Dead terrorist remains on wanted lists

? Muhammad Atef, the alleged mastermind of the Sept. 11 attacks, is supposed to be dead.

But eight months after the military commander and chief planner in Osama bin Laden’s al-Qaida terror ring was reported killed in a U.S. airstrike in Afghanistan, Atef is still a wanted man at least, technically.

There’s a bounty of up to $25 million for Atef’s capture or conviction, and he’s under indictment in New York for his alleged role in the August 1998 bombings of U.S. embassies in Kenya and Tanzania.

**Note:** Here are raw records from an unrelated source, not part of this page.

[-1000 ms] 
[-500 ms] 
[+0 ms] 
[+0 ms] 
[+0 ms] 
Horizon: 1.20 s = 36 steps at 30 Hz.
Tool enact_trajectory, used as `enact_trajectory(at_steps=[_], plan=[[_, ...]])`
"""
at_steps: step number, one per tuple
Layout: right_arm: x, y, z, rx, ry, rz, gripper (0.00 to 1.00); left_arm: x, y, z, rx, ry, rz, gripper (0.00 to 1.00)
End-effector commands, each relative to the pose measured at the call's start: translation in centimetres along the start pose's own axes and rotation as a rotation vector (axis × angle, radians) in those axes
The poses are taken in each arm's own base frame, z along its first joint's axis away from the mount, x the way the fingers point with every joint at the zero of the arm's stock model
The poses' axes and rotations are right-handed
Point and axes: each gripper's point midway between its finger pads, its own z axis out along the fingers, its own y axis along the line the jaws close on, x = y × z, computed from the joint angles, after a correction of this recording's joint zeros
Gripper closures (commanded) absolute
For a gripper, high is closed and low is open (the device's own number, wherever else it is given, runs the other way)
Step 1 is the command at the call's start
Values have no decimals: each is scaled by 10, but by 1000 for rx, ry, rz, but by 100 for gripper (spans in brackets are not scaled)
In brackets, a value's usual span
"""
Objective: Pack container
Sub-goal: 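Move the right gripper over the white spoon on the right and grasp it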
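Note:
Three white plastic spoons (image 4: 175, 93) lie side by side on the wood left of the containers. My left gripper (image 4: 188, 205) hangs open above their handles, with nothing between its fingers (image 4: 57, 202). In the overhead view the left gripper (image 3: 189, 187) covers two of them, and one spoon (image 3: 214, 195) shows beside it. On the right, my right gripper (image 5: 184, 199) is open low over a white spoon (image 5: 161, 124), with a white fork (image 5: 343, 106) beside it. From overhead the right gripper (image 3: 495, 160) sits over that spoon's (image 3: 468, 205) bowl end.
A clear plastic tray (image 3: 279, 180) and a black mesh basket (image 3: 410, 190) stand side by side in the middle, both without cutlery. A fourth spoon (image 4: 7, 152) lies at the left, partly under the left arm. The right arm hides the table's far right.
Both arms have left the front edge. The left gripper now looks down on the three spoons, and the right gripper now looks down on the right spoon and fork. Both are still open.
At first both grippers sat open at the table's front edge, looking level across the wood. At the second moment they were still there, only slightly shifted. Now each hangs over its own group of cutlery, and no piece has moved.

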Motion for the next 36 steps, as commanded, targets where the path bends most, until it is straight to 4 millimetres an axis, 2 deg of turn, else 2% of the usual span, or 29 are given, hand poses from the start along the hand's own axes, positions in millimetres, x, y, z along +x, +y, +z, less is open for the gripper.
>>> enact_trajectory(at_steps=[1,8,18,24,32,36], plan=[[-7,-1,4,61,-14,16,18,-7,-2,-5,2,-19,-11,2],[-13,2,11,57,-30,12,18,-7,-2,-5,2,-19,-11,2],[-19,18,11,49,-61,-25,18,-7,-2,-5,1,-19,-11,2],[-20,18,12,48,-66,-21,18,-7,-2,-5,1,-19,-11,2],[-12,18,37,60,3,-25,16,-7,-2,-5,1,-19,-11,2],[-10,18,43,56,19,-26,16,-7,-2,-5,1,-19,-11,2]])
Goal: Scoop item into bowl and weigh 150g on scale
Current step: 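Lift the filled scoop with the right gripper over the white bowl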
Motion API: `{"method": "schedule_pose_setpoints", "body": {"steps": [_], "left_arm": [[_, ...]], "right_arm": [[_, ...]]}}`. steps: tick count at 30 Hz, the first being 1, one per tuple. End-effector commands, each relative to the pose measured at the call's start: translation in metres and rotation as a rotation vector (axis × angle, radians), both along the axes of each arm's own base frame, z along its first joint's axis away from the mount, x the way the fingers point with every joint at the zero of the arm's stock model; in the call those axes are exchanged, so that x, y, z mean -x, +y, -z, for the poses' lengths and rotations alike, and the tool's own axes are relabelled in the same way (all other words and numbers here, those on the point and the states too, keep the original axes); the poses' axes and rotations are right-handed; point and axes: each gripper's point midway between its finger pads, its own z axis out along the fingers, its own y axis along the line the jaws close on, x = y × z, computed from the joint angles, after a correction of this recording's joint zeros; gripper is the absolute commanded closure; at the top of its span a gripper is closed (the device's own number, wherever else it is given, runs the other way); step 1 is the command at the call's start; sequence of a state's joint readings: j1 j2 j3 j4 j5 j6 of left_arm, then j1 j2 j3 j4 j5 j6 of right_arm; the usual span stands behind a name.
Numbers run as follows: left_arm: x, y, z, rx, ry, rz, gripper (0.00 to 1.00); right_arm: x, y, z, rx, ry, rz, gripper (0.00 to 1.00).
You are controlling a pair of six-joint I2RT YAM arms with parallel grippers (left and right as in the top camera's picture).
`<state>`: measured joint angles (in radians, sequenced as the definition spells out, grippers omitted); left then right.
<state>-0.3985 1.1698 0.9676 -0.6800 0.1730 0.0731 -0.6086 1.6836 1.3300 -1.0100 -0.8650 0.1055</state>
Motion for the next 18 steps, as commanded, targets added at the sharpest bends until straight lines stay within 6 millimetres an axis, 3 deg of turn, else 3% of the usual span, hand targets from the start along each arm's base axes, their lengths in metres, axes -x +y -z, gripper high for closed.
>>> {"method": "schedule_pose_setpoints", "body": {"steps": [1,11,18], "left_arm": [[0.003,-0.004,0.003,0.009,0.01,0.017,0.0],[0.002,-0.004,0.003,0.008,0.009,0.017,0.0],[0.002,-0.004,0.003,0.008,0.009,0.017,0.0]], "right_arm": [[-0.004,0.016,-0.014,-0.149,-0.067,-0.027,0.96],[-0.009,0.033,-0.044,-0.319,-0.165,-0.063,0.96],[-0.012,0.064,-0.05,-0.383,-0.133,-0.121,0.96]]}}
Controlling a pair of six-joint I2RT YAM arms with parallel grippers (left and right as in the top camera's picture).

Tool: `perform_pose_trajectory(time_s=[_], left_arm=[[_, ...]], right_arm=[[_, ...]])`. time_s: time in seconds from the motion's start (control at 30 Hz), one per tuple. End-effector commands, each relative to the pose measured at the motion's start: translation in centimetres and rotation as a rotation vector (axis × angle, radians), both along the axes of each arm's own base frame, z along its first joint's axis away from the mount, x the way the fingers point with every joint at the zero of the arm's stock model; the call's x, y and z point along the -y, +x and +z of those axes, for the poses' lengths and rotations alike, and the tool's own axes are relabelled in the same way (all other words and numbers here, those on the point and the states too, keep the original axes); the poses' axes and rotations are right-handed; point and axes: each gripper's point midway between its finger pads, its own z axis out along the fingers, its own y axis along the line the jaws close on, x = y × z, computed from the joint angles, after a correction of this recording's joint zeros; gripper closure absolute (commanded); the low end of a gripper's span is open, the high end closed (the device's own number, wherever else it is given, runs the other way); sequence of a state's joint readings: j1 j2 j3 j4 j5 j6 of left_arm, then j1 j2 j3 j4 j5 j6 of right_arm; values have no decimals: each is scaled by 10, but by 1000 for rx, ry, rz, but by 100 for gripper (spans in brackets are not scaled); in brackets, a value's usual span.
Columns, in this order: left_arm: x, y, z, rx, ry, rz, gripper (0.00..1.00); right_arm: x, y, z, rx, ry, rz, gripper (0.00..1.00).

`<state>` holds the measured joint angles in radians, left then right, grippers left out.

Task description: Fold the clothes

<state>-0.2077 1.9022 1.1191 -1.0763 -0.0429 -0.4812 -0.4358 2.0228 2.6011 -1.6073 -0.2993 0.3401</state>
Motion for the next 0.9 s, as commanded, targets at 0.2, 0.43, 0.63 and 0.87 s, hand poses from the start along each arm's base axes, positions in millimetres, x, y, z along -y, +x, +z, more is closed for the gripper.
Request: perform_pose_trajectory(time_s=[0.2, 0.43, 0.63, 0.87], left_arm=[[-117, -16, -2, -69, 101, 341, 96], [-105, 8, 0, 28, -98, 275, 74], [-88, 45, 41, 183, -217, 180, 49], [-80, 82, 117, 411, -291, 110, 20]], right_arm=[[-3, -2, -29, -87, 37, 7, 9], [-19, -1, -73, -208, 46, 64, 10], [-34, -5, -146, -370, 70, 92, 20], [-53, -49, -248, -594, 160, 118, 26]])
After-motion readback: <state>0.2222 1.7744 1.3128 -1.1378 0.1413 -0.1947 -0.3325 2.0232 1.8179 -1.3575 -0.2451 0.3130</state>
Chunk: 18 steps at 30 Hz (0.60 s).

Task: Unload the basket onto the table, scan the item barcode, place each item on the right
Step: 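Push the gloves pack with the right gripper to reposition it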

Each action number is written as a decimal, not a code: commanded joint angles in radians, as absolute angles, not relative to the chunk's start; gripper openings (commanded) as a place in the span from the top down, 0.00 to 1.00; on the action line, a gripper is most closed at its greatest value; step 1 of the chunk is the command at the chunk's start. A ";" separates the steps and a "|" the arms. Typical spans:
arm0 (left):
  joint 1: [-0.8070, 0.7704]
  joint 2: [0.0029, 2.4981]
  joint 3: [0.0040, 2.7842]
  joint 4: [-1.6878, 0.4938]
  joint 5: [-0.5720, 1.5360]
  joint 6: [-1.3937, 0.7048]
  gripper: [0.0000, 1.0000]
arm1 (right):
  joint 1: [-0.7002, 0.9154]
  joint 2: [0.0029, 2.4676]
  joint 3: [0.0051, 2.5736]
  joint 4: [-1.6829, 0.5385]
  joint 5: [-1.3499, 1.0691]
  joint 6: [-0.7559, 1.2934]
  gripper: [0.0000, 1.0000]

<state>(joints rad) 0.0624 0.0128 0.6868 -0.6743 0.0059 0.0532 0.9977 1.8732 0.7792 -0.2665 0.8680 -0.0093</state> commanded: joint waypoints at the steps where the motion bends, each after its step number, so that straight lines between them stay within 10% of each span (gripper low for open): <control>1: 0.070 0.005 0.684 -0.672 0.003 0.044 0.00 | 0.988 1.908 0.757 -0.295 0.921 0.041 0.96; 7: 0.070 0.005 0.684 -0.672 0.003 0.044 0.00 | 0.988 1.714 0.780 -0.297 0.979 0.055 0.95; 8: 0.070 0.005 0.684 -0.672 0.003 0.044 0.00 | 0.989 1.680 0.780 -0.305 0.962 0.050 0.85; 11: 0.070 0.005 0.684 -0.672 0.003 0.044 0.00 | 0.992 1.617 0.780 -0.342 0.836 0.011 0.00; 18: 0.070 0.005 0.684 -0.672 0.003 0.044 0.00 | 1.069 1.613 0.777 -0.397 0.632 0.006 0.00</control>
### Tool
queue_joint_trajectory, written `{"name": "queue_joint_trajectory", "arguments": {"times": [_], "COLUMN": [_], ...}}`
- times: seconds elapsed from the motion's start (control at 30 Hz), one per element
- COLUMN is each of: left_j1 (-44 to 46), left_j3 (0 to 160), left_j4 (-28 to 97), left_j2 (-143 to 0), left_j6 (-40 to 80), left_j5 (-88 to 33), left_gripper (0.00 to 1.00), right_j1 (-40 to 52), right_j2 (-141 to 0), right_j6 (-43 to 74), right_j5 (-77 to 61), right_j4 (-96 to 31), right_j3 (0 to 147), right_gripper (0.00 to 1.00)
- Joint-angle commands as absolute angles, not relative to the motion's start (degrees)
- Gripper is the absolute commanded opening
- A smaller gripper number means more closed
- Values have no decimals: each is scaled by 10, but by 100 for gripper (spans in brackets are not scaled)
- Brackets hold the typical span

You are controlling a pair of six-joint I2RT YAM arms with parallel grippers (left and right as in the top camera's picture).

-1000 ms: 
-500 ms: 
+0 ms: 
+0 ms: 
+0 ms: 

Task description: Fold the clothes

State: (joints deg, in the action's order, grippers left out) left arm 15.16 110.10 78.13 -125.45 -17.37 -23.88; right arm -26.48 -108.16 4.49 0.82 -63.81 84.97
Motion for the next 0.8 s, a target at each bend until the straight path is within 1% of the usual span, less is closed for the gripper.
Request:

And Atef, an Egyptian national, is still on the list of “most-wanted” terrorists maintained by the FBI and its European counterpart, Interpol. President Bush’s administration has accused Atef of planning the Sept. 11 attacks at the World Trade Center and the Pentagon.

Back on Nov. 16, U.S. military officials said Atef was killed in a bombing raid by allied warplanes.

In Washington, FBI spokesman Paul Bresson said that Atef’s photo and profile which fill the No. 19 spot of the bureau’s online gallery of 22 “most-wanted” terrorists will stay up until the FBI has “official” confirmation that he’s dead.

Officials at Interpol’s headquarters in Lyon, France, told the St. Louis Post-Dispatch via e-mail that it also was awaiting official confirmation of Atef’s fate before it takes him off its list.

Bresson said he believes that Atef is dead. But, Bresson said that if Atef’s photo was removed from the “most-wanted” list, “then we’re telling people that all charges against him have been dropped.”